La madre de Angie lloraba de una manera tan rítmica que el contestador automático emitía por sí mismo un sonido preorgásmico. Wallingford no oyó el final del mensaje, porque los gritos de Angie ahogaron los últimos sollozos de su madre. Patrick supuso erróneamente que ni siquiera los gritos durante el parto podían ser tan ruidosos, ni siquiera los de Juana de Arco en la hoguera. Pero los gritos de Angie cesaron bruscamente, y por un instante yació como si estuviera paralizada; entonces empezó a agitarse. Su cabello azotaba el rostro de Wallingford, su cuerpo se movía a sacudidas contra él y sus uñas le rastrillaban la espalda.

Vaya por Dios, se dijo Wallingford, no sólo era gritona sino que también arañaba. No se había olvidado de aquella Crystal Pitney, cuando era más joven y estaba soltera. Aplicó la frente a la garganta de Angie, para que ella no pudiera sacarle los ojos. Temía sinceramente la siguiente fase de su orgasmo, pues la muchacha parecía poseer una fuerza sobrehumana. Sin producir ningún sonido, ni siquiera un gemido, tuvo la fuerza suficiente para arquear la espalda y desplazar a Patrick, quien quedó primero de lado y luego boca arriba. Milagrosamente, su cópula se mantuvo; era como si nunca fuesen a separarse. Se sentían unidos a perpetuidad, una nueva especie zoológica. Él notaba los latidos del corazón de la joven; a ésta le vibraba el pecho, pero no emitía sonido alguno, ni siquiera el de la respiración.

Entonces se dio cuenta de que no respiraba. ¿Además de sus tendencias a gritar y arañar tenía también la de perder el sentido? El necesitó toda su fuerza para enderezar los brazos, y, con la mano en un seno y el muñón en el otro, la empujó hasta apartarla de sí. En ese momento percibió que se estaba asfixiando con la goma de mascar: tenía el rostro azulado y sólo se le veía el blanco de sus ojos de color castaño oscuro. Wallingford le asió la mandíbula colgante y la golpeó con el muñón debajo de la caja torácica, un puñetazo sin puño. El dolor inmediato le recordó los días que siguieron a la operación de trasplante, un dolor que le había causado náuseas y se transmitía desde el antebrazo al hombro antes de dirigirse al cuello. Con una brusca exhalación, Angie expelió la goma de mascar.

Sonó el teléfono mientras la asustada muchacha yacía estremecida sobre su pecho, sacudida por los sollozos y aspirando grandes bocanadas de aire.

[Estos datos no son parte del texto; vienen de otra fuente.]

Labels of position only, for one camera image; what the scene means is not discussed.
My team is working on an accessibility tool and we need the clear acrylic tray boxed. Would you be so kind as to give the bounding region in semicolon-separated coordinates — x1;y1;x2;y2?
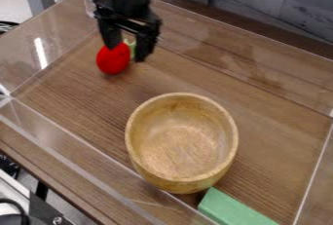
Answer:
0;0;333;225

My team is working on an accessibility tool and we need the black clamp with cable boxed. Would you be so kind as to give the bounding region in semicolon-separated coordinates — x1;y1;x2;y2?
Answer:
0;196;75;225

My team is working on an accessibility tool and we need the wooden bowl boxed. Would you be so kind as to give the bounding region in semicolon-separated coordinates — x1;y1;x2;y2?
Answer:
125;93;240;194

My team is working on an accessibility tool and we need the red felt fruit green leaf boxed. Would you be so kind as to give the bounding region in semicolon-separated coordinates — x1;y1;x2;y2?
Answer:
97;39;137;75

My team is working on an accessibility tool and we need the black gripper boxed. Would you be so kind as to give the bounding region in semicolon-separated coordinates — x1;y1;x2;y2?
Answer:
93;0;162;62

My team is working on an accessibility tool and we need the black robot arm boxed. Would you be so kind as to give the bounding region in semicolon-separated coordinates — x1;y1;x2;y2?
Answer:
93;0;164;62

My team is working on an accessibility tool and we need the green block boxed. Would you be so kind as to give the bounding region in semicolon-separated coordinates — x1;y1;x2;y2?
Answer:
198;187;280;225

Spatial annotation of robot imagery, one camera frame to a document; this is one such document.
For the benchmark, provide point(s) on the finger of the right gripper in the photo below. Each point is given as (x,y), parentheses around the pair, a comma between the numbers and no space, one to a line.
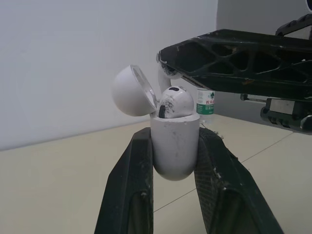
(243,63)

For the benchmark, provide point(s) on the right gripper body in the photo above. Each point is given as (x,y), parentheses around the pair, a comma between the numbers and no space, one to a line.
(280,112)

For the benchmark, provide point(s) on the white earbud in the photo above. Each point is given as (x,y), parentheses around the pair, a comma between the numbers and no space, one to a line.
(179,101)

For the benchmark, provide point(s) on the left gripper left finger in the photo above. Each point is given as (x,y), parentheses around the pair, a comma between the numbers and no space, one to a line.
(126,185)

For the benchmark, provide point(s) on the clear plastic drink bottle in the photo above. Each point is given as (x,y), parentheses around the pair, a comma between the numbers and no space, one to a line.
(206,107)

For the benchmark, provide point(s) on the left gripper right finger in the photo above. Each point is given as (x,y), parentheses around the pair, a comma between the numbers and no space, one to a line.
(226,190)

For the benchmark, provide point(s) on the white earbud case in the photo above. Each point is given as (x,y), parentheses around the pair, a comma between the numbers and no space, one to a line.
(173,148)

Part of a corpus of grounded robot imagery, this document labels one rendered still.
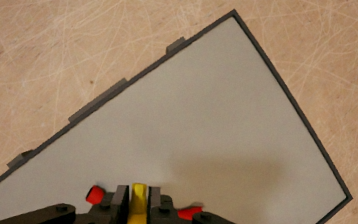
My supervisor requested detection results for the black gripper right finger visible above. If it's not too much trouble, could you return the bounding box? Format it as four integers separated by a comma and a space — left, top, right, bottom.
146, 187, 236, 224

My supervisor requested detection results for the yellow wire connector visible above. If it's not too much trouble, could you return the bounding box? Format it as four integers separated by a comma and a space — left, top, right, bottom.
127, 183, 147, 224

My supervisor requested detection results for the red wire connector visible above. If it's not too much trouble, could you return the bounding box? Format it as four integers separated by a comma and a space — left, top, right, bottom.
85, 185, 105, 205
178, 207, 203, 220

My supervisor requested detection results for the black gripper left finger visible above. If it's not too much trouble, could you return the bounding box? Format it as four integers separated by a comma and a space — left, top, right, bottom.
0, 185, 130, 224

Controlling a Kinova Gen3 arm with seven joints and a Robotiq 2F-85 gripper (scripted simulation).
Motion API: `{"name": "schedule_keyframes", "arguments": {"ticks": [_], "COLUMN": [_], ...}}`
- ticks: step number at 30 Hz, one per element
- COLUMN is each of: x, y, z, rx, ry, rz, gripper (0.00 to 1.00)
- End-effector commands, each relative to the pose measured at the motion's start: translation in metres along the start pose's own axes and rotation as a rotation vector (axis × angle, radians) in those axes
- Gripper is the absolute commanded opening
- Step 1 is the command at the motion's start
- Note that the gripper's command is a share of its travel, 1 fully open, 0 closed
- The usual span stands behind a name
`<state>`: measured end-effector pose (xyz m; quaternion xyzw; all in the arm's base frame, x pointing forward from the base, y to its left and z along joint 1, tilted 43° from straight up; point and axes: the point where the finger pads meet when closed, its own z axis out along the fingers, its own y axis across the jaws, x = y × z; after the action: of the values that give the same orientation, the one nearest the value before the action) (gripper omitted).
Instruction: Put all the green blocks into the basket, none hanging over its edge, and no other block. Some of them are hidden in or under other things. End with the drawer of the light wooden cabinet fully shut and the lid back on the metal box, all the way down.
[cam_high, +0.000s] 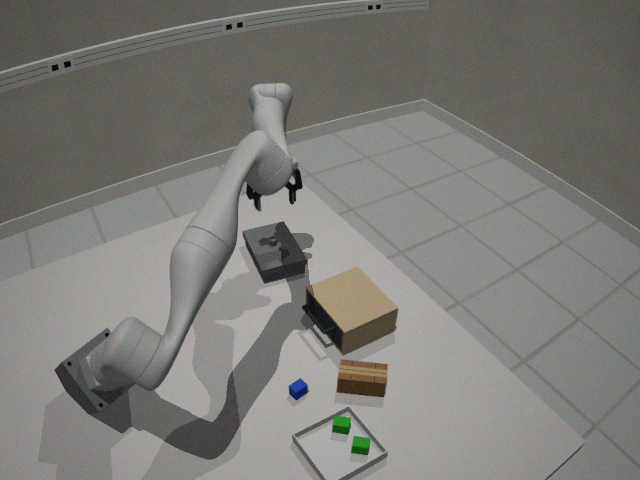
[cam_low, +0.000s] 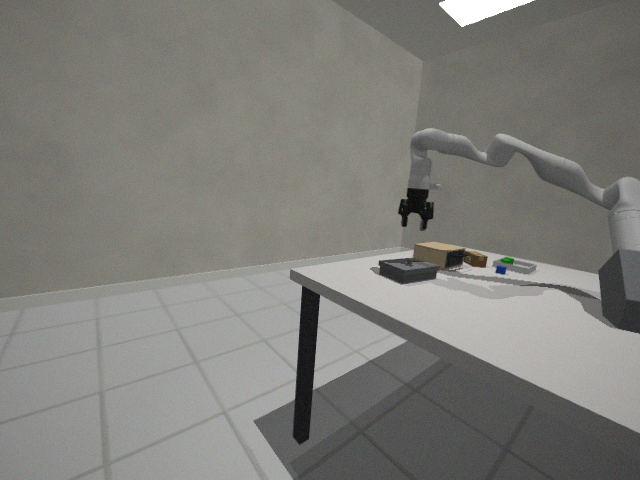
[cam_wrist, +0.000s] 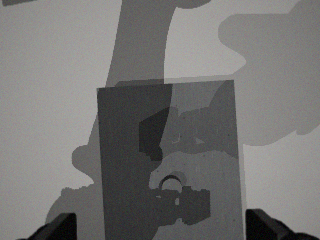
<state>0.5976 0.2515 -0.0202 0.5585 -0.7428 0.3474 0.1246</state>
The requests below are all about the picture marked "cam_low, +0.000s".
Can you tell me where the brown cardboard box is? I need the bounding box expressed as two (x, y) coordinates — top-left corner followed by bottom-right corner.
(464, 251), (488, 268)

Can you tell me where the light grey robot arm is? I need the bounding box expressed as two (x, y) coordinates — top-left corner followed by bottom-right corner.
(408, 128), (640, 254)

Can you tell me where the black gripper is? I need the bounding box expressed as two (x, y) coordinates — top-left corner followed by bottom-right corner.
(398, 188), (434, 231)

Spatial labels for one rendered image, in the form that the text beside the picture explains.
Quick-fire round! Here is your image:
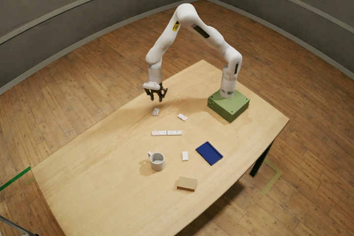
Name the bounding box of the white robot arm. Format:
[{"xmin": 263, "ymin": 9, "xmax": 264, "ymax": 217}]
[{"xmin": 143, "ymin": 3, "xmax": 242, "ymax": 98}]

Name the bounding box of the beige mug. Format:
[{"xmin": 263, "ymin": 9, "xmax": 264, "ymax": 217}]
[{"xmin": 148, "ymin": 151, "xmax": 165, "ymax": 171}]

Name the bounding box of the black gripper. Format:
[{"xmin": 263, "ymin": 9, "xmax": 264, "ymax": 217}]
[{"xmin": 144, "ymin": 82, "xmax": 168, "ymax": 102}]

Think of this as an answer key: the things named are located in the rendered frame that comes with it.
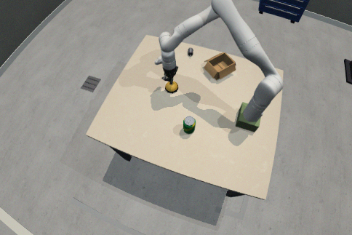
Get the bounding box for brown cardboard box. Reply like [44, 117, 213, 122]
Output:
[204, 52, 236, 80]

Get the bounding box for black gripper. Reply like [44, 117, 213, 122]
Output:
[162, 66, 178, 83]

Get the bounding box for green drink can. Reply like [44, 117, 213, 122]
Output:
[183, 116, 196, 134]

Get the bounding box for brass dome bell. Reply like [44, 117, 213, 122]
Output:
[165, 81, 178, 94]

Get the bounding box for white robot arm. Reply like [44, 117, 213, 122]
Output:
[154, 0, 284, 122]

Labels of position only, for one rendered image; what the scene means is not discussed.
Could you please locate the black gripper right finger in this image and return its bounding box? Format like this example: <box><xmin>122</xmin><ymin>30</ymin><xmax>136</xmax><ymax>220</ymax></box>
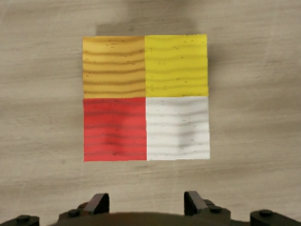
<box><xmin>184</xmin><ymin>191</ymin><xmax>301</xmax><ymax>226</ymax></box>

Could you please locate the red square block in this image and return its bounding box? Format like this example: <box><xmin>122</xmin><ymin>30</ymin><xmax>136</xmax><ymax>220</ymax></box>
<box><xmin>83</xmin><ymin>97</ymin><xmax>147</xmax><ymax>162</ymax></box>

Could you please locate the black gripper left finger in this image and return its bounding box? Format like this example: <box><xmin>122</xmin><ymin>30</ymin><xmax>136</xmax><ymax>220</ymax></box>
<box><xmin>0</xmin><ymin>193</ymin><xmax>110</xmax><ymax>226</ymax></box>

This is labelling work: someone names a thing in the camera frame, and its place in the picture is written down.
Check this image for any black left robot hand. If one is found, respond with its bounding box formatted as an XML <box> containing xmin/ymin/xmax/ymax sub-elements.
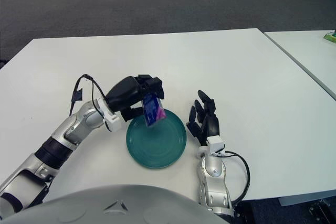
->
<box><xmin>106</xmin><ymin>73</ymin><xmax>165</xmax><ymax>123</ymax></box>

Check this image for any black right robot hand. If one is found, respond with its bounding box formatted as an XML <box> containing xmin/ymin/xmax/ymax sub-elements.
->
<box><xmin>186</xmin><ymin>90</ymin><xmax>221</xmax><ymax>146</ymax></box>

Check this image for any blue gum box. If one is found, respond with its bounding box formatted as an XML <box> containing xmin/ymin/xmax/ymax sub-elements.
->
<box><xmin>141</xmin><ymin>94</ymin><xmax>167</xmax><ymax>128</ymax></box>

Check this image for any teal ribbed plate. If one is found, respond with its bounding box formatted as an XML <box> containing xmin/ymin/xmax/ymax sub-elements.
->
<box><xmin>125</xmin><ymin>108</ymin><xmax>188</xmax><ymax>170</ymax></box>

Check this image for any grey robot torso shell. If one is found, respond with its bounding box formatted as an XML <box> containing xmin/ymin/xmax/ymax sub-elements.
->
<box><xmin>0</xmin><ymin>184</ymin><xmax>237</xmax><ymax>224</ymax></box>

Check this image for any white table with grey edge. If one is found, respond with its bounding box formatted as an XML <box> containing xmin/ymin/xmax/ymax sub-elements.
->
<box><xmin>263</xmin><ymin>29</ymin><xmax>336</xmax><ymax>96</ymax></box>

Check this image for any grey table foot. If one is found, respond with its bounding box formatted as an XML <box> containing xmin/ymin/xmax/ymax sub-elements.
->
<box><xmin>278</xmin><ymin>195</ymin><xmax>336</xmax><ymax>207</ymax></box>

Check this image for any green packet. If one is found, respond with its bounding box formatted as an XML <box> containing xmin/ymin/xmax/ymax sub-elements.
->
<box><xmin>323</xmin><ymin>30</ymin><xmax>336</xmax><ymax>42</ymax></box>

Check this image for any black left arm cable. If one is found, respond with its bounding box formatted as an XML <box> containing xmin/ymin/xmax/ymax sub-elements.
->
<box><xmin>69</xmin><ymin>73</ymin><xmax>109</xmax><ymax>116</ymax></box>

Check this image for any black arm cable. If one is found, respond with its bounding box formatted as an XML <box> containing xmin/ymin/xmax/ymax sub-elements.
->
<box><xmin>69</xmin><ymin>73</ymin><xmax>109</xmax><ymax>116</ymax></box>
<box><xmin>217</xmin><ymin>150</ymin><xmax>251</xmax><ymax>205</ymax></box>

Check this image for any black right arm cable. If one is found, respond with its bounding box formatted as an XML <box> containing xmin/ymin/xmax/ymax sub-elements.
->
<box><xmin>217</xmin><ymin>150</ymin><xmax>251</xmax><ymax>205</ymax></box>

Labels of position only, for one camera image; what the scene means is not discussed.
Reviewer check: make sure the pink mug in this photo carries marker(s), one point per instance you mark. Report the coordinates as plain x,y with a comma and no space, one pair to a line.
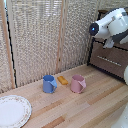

– Me estaba muriendo -dijo en voz entrecortada. Patrick, que había creído que ella se estaba corriendo, no dijo nada, mientras el contestador automático recibía otra llamada-. Me moría y, al mismo tiempo, me estaba corriendo -añadió la muchacha-. Era muy raro.

El contestador automático emitió una voz procedente del sombrío subsuelo de la ciudad. Se oían chirridos metálicos y el estrépito de un tren subterráneo, por encina del cual el padre de Angie, vigilante del metro, dejó claramente su mensaje.